In this series of posts we describe some basic ideas regarding vectors and matrices (also called 'arrays') that are fundamental to understanding machine learning / deep learning.
In this post we review the concept of a elementary arithmetic done with vectors and matrices, both of which are often referred to as 'arrays'.
# imports from custom library
import sys
sys.path.append('../../')
import matplotlib.pyplot as plt
from mlrefined_libraries import basics_library as baslib
from mlrefined_libraries import linear_algebra_library as linlib
%load_ext autoreload
%autoreload 2
In this Section we introduce the concept of a vector as well as the basic operations one can perform on a single vector or pairs of vectors. These include the transpose operation, addition/subtraction, and several multiplication operations including the inner, outer, and element-wise products.

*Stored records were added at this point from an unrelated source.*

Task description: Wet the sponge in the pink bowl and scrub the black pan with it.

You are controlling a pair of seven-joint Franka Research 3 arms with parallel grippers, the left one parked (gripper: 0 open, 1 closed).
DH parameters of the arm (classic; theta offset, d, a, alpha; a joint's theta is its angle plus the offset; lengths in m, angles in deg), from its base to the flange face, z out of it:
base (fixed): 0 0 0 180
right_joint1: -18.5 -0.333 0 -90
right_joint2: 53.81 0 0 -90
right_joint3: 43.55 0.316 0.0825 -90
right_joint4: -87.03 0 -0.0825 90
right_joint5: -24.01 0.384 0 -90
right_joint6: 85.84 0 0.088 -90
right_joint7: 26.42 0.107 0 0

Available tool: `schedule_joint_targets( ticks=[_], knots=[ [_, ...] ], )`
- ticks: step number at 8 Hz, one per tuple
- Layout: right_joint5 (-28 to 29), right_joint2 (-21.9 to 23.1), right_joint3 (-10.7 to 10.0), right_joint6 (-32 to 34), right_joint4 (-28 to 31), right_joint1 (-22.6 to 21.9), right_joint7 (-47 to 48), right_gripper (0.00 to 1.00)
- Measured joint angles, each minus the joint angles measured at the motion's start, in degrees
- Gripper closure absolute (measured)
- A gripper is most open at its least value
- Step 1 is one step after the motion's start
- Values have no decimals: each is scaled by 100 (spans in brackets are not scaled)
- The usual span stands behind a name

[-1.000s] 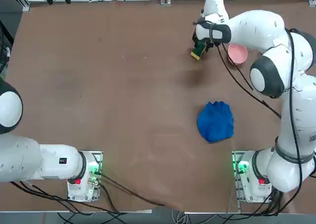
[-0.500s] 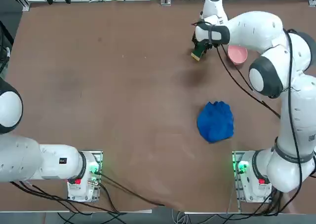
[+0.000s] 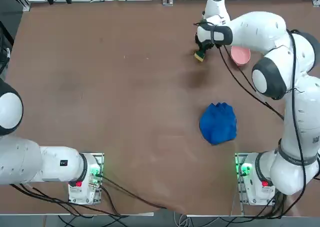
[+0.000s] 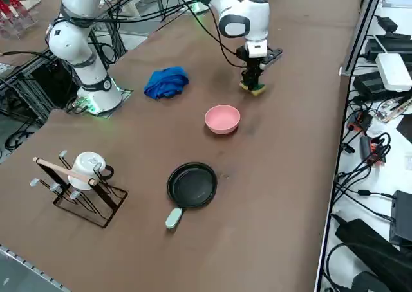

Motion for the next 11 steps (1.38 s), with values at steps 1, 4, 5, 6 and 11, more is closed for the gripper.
schedule_joint_targets(
  ticks=[1, 4, 5, 6, 11],
  knots=[
    [-1, 10, -4, 58, -6, 0, -71, 89],
    [-7, 205, -170, 791, -52, 6, -595, 89],
    [-8, 362, -347, 1186, -58, 11, -959, 89],
    [-8, 537, -563, 1514, -49, 24, -1404, 89],
    [-7, 870, -1132, 2093, 199, 500, -3206, 93]
  ],
)
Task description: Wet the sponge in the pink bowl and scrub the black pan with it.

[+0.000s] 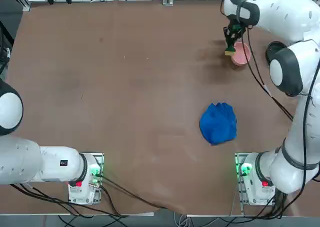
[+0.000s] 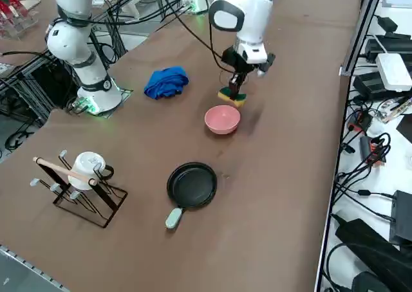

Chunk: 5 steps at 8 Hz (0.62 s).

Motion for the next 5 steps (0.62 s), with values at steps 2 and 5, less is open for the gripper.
schedule_joint_targets(
  ticks=[2, 5],
  knots=[
    [0, -8, -1, 72, 37, 345, -361, 93],
    [1, -48, 0, 73, 44, 491, -384, 93]
  ],
)
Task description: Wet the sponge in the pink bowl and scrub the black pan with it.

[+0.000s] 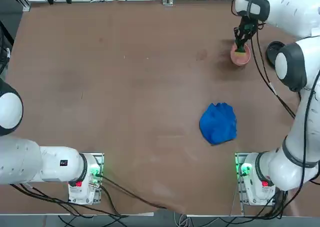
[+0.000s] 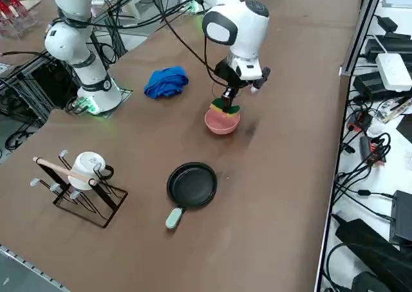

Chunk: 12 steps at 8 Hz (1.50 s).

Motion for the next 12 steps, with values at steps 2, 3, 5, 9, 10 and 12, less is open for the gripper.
schedule_joint_targets(
  ticks=[2, 3, 5, 9, 10, 12],
  knots=[
    [0, -134, 1, -1, 17, 43, 0, 93],
    [0, -216, 1, -5, 23, 56, 0, 93],
    [0, -380, 3, -48, 35, 70, 0, 93],
    [0, -605, 3, -420, 107, 103, 0, 93],
    [0, -601, 3, -562, 194, 108, 0, 93],
    [0, -537, 5, -555, 231, 99, -2, 93]
  ],
)
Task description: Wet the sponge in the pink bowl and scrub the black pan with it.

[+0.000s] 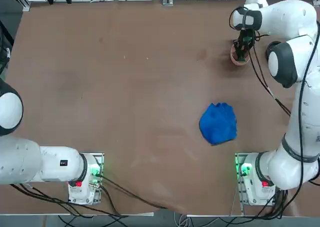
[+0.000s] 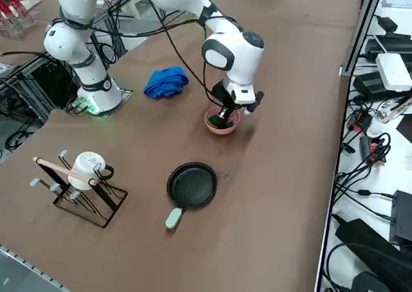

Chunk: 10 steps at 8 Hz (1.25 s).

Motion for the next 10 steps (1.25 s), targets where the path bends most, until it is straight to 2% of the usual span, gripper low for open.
schedule_joint_targets(
  ticks=[2, 3, 5, 6, 7, 10],
  knots=[
    [0, 364, -28, 440, -21, 8, -3, 93],
    [-1, 666, -122, 779, -24, 12, -101, 93],
    [-47, 1103, -571, 1120, -11, 44, -835, 93],
    [-98, 1128, -834, 1108, -19, 128, -1392, 93],
    [-116, 1077, -964, 1030, -52, 360, -1939, 93],
    [-113, 536, -989, 225, -248, 1232, -3198, 93]
  ],
)
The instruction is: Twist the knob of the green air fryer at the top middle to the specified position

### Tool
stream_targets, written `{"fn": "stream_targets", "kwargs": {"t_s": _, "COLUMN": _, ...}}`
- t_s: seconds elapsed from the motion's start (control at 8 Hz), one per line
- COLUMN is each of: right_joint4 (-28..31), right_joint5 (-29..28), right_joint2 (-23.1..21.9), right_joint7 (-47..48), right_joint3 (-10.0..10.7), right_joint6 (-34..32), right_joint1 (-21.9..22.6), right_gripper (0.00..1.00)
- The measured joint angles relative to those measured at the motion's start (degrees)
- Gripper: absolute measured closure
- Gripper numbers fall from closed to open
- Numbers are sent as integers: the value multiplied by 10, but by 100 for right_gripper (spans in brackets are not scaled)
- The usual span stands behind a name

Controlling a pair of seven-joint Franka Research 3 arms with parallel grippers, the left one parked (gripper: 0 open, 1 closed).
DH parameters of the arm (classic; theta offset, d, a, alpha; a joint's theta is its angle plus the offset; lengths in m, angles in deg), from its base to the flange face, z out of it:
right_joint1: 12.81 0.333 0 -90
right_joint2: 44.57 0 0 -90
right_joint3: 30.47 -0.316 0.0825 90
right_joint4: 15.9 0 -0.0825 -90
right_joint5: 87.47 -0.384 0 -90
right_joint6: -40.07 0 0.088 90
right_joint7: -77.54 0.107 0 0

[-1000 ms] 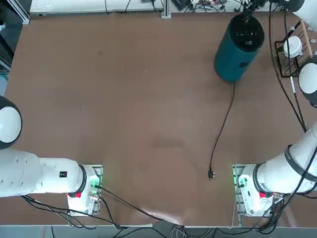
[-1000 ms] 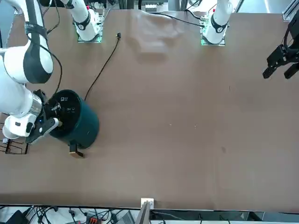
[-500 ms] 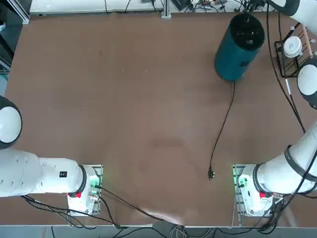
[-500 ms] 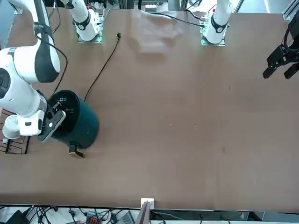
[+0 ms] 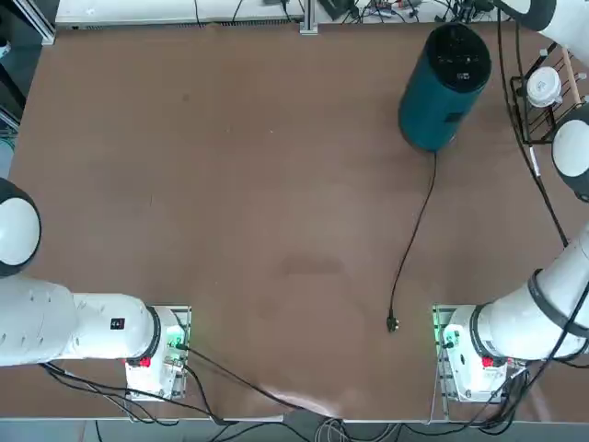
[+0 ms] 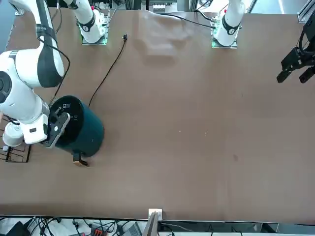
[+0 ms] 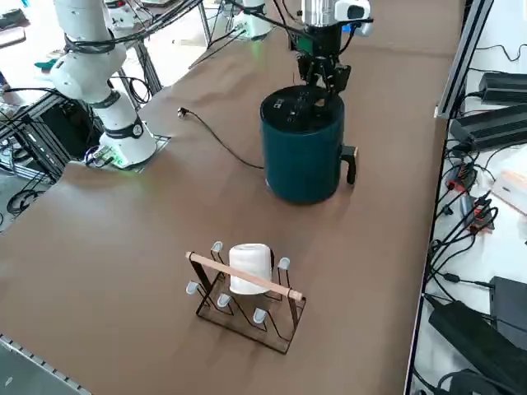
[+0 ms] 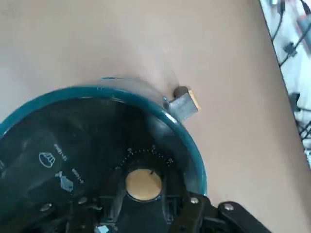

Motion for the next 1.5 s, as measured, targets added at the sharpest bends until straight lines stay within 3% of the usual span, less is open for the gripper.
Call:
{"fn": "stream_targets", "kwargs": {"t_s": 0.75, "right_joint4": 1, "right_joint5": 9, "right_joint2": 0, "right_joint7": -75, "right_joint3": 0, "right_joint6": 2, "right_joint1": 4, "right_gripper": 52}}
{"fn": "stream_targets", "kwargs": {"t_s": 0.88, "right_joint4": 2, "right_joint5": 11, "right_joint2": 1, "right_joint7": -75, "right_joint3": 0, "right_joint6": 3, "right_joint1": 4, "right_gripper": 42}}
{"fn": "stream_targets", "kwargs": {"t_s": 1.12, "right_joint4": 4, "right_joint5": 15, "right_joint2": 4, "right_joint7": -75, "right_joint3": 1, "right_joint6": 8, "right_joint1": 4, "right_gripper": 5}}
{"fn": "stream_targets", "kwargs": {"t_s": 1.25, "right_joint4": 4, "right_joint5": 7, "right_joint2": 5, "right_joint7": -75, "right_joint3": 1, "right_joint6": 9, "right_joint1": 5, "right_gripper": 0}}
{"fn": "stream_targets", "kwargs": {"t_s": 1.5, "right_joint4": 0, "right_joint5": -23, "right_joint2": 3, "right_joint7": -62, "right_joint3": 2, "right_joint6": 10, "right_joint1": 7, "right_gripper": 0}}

A vector is another word for a listing of numbers. For example the following
$$ [2.1, \, \, -5.7, \, \, 13] $$is a vector of three elements, also referred to as a vector of length three or a vector of dimension $1\times3$. The '1' in the first position tells us that this is a row vector, while the '3' says how many elements the vector has. In general a vector can be of arbitrary length, and can contain numbers, variables, or both. For example
$$ [x_1, \,\, x_2, \,\, x_3, \,\, x_4] $$is a vector of four variables, of dimension $1\times4$.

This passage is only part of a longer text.